McGregor is far from the first choreographer to tackle the Stravinsky score and story. Notable heavyweights include Maurice Béjart, who choreographed a version in 1959 and costumed his cast in pastel unitards. Béjart’s movements are at once devotional and insect-like; the dancers stretch out their hands to the sun, and bounce on their toes like frogs. As well, Béjart has given the ballet an erotic charge, with the “rite” itself corresponding to an equally animalistic courtship ritual.
And in 1975, Pina Bausch choreographed her own interpretation, by far the most successful in capturing the purity and tragedy of this final sacrifice. Spectral dancers in pale slips press themselves onto a stage filled with soil, luxuriating in the earth like they’re held in its thrall. A chorus of women stab their chests with their elbows in chronic, trancelike motions, over and over again. Bausch’s movements are both brutal and balletic, and among Bejart and Nijinsky’s herdlike masses, her characters feel uniquely human. But the rite must be enacted, and Bausch sacrifices her Chosen One like each version before her.
“When you are dealing with a work like ‘Rite,’ it’s a palimpsest,” Wayne McGregor told the New York Times ahead of the ballet’s premiere. His choice to title the piece “AfteRite” was one meant to give credit to “the ‘Rites’ [he’s] seen, but also alludes to a sort of retinal burn of recurrent themes and ideas, and to a speculative future.” In other words, Stravinsky’s score is a loaded one. In order to tackle it sideways, McGregor has chosen to create a sequel to “Rite” rather than a revision.

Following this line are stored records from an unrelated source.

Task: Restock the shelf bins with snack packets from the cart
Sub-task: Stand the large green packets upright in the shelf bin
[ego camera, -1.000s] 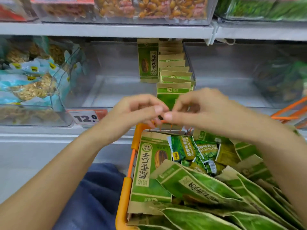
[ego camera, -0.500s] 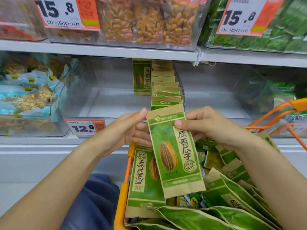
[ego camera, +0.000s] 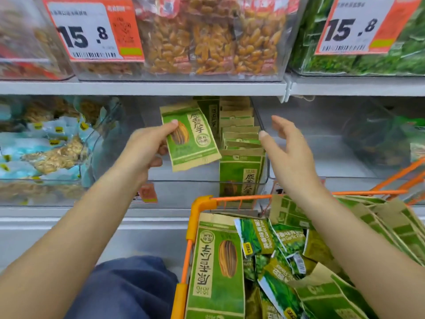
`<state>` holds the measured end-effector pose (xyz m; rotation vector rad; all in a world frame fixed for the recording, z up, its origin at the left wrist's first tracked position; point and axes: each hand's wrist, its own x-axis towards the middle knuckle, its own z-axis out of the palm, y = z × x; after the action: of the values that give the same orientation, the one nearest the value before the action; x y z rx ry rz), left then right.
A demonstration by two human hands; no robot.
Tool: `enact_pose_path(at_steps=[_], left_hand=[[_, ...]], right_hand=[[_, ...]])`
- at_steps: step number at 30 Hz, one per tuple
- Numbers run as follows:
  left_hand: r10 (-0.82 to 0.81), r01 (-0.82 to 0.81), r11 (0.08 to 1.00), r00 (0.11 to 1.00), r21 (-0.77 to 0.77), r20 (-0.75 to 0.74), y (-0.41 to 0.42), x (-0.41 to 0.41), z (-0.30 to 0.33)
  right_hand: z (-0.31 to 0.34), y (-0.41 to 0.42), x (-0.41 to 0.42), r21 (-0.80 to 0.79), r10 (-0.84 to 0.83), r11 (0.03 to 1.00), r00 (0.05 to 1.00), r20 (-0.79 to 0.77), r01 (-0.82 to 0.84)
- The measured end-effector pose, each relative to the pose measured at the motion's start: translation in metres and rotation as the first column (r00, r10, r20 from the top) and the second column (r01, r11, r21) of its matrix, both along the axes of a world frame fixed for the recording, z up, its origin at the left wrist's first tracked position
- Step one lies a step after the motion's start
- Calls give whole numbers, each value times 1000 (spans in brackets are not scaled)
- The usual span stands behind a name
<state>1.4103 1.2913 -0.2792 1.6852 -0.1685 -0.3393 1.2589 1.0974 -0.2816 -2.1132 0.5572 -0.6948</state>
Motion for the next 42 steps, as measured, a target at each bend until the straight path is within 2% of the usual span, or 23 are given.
enact_pose_path(at_steps=[2, 4, 8, 10, 15, 21, 25, 28, 31, 34, 36, 37, 39, 42], left_hand=[[52, -59, 994, 996, 89, 79, -15, 27, -6], [64, -97, 975, 984, 199, 167, -35, 50, -13], [-89, -71, 876, 948, 477, 305, -78, 89, -23], [-96, -114, 832, 934, 543, 344, -95, 100, -26], [24, -155, 903, 950, 401, 312, -117, 118, -43], [109, -243, 898, 930, 366, 351, -124, 118, -68], [128, -149, 970, 985, 190, 117, -113, 124, -65], [139, -143, 984, 989, 108, 46, -100, 112, -46], [153, -162, 986, 977, 47, 147, -77, 80, -22], [62, -62, 998, 950, -12, 307, -46, 22, -2], [-47, 59, 998, 927, -22, 373, -30, -22, 3], [-95, 114, 993, 917, -27, 388, -23, -41, 4], [-196, 222, 975, 906, -27, 374, -13, -71, 0], [-401, 416, 909, 871, 7, 285, -7, -98, -14]], right_hand=[[-14, 3, 2, -9, 68, 998, 993, -96, -69], [-22, 2, 3, -23, 84, 996, 990, -114, -87], [-26, -3, 5, -4, 80, 997, 991, -110, -81], [-27, -2, 6, -7, 82, 996, 991, -104, -83], [-30, -4, 6, 25, 86, 996, 993, -78, -84], [-30, -5, 8, 34, 78, 997, 994, -74, -76], [-28, -5, 6, 53, 85, 995, 994, -73, -81], [-26, -8, 6, 89, 103, 991, 991, -85, -95], [-18, -4, 1, 160, 107, 983, 991, -81, -93], [2, 2, -7, -7, 61, 998, 997, 52, -61], [20, 6, -16, -102, 137, 987, 986, 97, -127], [28, 8, -22, -121, 208, 972, 977, 55, -200], [40, 12, -40, -112, 373, 912, 911, -176, -395], [45, 23, -74, -8, 509, 785, 654, -560, -619]])
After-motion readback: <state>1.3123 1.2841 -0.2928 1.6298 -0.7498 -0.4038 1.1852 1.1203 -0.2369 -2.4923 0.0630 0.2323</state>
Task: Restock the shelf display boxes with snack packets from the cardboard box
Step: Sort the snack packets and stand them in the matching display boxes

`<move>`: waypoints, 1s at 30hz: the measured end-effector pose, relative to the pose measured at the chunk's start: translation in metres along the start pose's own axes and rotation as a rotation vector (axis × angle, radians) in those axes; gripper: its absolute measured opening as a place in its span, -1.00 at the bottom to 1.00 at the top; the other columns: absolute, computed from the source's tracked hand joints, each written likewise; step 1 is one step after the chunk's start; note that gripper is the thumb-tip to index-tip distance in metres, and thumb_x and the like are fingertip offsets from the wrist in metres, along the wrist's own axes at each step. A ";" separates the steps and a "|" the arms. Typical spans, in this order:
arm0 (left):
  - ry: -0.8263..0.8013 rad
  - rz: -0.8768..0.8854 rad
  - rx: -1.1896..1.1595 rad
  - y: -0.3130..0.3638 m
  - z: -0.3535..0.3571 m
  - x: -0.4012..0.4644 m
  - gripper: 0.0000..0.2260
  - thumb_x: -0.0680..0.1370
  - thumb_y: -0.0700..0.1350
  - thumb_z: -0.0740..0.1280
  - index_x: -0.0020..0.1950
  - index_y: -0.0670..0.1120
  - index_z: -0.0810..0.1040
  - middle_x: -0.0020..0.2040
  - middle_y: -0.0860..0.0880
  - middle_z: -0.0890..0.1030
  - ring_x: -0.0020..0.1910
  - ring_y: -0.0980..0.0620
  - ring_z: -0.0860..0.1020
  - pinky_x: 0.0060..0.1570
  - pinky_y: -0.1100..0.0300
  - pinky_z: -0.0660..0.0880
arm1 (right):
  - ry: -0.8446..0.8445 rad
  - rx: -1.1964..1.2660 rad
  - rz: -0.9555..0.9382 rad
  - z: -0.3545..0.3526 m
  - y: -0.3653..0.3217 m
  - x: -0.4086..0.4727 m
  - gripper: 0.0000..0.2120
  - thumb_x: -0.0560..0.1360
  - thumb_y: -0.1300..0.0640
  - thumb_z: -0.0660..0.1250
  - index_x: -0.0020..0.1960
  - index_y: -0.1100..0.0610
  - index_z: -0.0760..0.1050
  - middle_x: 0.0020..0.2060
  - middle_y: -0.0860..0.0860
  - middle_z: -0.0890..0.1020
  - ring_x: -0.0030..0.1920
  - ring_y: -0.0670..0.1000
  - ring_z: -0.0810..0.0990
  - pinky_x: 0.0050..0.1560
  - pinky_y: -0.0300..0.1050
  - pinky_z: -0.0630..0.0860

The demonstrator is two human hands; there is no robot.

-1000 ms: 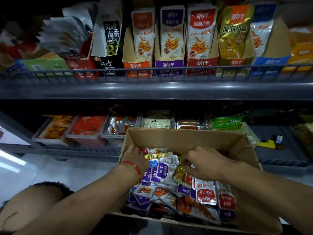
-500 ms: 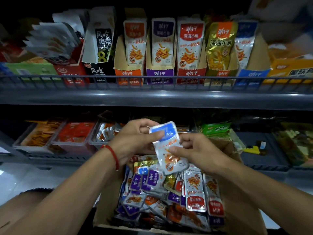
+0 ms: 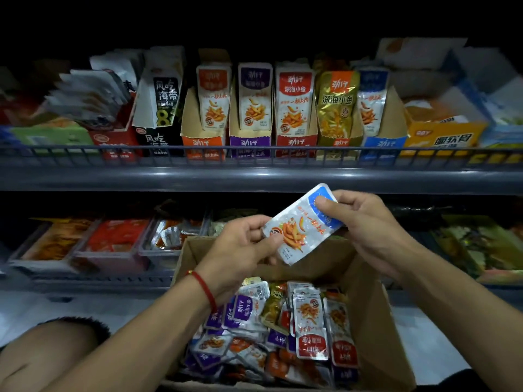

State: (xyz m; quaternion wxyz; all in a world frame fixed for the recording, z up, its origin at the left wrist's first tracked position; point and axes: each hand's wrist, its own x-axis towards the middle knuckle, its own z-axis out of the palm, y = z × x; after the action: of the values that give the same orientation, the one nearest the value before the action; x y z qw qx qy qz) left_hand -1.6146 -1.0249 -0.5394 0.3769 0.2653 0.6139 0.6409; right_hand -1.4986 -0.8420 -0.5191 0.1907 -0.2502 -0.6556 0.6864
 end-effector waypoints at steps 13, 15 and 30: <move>0.111 0.150 -0.131 0.040 0.066 0.026 -0.84 0.50 -0.27 0.46 0.06 -0.21 0.58 -0.08 -0.22 0.72 -0.07 -0.14 0.72 -0.08 0.06 0.67 | 0.050 -0.190 -0.117 -0.074 -0.065 0.013 -0.83 0.58 0.13 0.37 0.00 0.25 0.63 -0.08 0.13 0.75 -0.06 0.03 0.72 -0.11 -0.15 0.63; 0.106 0.170 -0.058 0.050 0.071 0.039 -0.82 0.51 -0.23 0.48 0.09 -0.16 0.57 -0.12 -0.17 0.73 -0.13 -0.07 0.72 -0.07 0.04 0.67 | 0.072 -0.303 -0.226 -0.086 -0.083 0.021 -0.79 0.60 0.13 0.36 0.03 0.30 0.61 -0.08 0.13 0.74 -0.07 0.02 0.70 -0.04 -0.14 0.65; 0.080 0.842 1.547 0.080 0.126 0.120 -0.48 0.39 -0.23 0.41 0.35 -0.11 0.48 0.32 -0.10 0.52 0.36 -0.12 0.41 0.40 -0.08 0.31 | 0.250 -1.301 -0.675 -0.127 -0.177 0.134 -0.72 0.66 0.06 0.27 0.28 0.21 0.52 0.16 0.19 0.60 0.01 -0.01 0.47 -0.03 -0.05 0.40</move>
State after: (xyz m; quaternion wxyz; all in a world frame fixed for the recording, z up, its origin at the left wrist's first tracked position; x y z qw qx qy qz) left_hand -1.5946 -0.8510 -0.4619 -0.1979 0.6278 0.7397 0.1401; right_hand -1.5418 -0.6489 -0.3575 0.2778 -0.1738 -0.9443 0.0297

The first three quarters of the dance make this sort of second act to “Rite” feel possible. Aside from a few moments of narrative uncertainty—Ferri’s character is briefly shrouded in what Apollinaire Scherr referred to as an “Abu Ghraib-style hood” and is encircled and attacked by the other members of this future tribe—McGregor’s swivelling steps are entrancing on such a capable company. And in an inspired choice, a dancer sets up a tripod camera at the lip of the stage.
A silent witness, the camera watches all of “AfteRite’s” cruelties and violence. It’s both an admonishment and a reflection of the village people of all previous “Rites” who stand by and watch the Chosen One complete her sacrifice without intervening. In “AfteRite,” the camera continues to roll as Ferri’s character makes her impossible choice. Except where in each previous “Rite” the death was self-inflicted, in McGregor’s version, the finale is far more garish. While one child scampers off to safety, the Chosen One is led into the glass greenhouse that transforms into a gas chamber. As Ferri’s character stands powerless nearby, the unlucky daughter suffocates inside.
McGregor’s version of “The Rite of Spring” has very few rites, and very little spring; its cast isn’t one of nature-dwellers, but one of extremophiles. Though the audience on May 22nd did not seem riled up enough to riot, these narrative choices still came as a shock.